Supplied data
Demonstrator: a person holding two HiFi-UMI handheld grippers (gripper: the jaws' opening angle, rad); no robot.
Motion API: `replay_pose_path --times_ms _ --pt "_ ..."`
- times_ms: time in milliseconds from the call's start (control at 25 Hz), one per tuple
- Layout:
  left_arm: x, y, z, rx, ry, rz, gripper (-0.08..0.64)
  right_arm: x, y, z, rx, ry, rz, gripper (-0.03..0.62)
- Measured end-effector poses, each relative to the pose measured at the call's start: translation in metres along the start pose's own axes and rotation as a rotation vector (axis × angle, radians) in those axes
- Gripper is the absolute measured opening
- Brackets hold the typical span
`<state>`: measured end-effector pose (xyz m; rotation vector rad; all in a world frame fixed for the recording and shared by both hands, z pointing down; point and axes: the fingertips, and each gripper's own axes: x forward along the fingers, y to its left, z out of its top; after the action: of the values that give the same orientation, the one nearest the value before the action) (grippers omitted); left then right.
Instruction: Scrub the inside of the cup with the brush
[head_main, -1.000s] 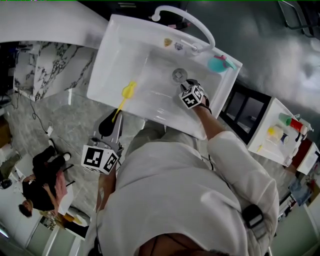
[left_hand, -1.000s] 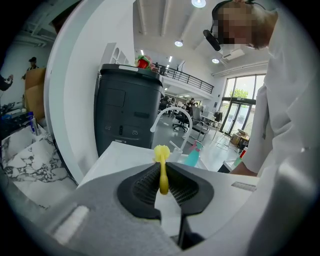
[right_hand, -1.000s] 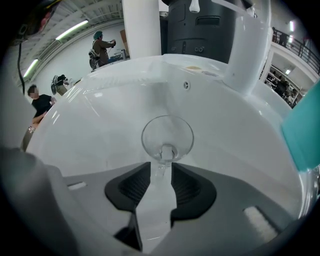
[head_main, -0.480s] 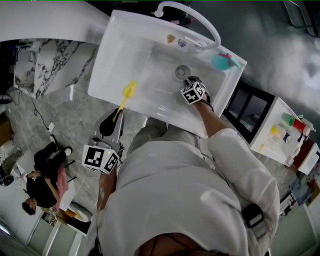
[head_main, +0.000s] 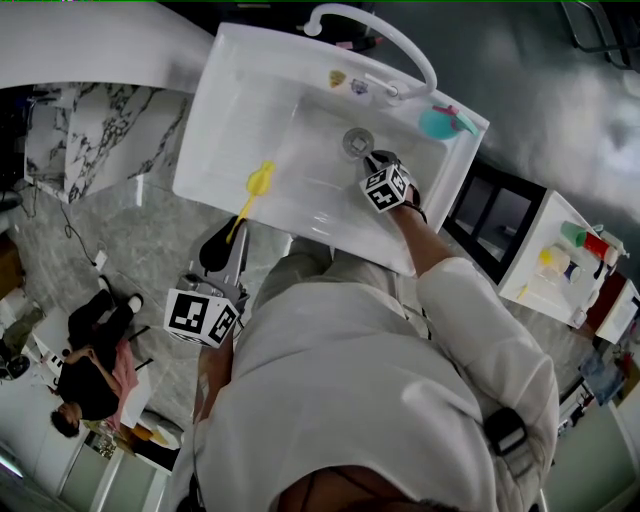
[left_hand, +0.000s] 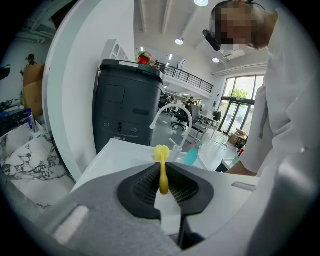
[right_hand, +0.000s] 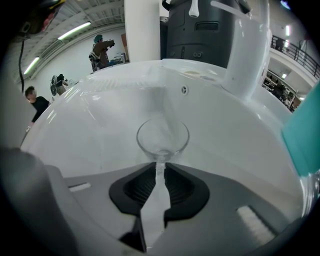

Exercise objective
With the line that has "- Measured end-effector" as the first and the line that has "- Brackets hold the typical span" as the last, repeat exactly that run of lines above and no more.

Answer box
- Measured end-effector poses, each relative to the pose measured at the call's start: translation in metres along the start pose's own axes and rotation as a rotation vector (axis × angle, radians) in those axes
- Gripper is the absolute measured opening
- Brackets hold the typical span

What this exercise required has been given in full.